What you have to do:
Search the data for the string "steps" and copy each line in which it appears.

Material for this task: Begin

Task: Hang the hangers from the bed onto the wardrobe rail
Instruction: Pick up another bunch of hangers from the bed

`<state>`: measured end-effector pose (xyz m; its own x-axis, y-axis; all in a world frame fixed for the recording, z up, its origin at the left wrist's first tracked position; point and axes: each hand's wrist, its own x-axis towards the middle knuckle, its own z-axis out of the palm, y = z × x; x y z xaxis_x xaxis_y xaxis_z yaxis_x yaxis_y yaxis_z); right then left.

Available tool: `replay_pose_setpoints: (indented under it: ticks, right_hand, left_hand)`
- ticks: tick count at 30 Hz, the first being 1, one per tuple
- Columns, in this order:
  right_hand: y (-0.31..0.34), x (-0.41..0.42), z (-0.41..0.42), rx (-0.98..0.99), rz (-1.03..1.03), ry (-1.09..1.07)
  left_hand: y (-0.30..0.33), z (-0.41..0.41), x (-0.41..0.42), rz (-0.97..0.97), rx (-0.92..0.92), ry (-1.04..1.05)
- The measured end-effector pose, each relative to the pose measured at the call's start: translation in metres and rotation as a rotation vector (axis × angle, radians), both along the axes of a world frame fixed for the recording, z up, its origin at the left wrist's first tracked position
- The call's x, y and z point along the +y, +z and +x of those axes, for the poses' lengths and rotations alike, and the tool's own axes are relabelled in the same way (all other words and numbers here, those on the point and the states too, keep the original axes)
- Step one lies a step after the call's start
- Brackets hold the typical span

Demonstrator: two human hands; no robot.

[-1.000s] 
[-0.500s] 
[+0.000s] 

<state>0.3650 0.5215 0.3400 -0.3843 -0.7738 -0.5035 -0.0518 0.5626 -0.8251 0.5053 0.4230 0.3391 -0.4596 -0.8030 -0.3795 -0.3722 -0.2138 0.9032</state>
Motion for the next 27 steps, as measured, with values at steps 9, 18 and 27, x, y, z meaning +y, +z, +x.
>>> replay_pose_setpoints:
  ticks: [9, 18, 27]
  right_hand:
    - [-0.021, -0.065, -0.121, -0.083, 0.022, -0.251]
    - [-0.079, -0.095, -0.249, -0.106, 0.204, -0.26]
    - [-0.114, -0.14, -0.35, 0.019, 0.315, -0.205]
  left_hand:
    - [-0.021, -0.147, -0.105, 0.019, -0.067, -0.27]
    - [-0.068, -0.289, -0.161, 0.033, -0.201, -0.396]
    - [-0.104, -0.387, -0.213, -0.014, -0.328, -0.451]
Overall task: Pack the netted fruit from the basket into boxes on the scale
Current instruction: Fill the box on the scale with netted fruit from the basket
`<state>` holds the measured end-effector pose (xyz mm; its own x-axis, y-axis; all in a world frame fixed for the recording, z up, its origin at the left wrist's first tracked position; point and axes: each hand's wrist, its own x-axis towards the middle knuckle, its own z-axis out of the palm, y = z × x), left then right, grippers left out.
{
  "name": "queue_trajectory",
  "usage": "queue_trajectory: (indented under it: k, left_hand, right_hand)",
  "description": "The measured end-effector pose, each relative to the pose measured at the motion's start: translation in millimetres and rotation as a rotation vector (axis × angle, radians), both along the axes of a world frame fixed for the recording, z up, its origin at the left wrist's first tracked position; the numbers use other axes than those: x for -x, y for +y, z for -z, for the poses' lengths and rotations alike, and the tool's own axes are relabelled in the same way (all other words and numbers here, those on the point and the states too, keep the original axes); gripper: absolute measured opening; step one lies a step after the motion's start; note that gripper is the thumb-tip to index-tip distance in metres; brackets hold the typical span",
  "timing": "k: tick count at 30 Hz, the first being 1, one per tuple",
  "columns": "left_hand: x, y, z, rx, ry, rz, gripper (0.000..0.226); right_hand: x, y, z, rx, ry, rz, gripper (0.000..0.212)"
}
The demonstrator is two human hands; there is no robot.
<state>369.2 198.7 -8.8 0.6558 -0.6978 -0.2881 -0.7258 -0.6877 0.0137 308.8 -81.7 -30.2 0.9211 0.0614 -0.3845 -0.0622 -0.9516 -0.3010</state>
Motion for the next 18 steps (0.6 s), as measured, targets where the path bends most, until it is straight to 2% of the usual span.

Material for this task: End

Solution:
Motion for the next 27 steps, as measured, with values at steps 9, 18 and 27, x, y, z meaning +y, +z, +x.
Motion for the next 18 steps (0.6 s), as measured, targets where the path bends most, until it is straight to 2% of the usual span.

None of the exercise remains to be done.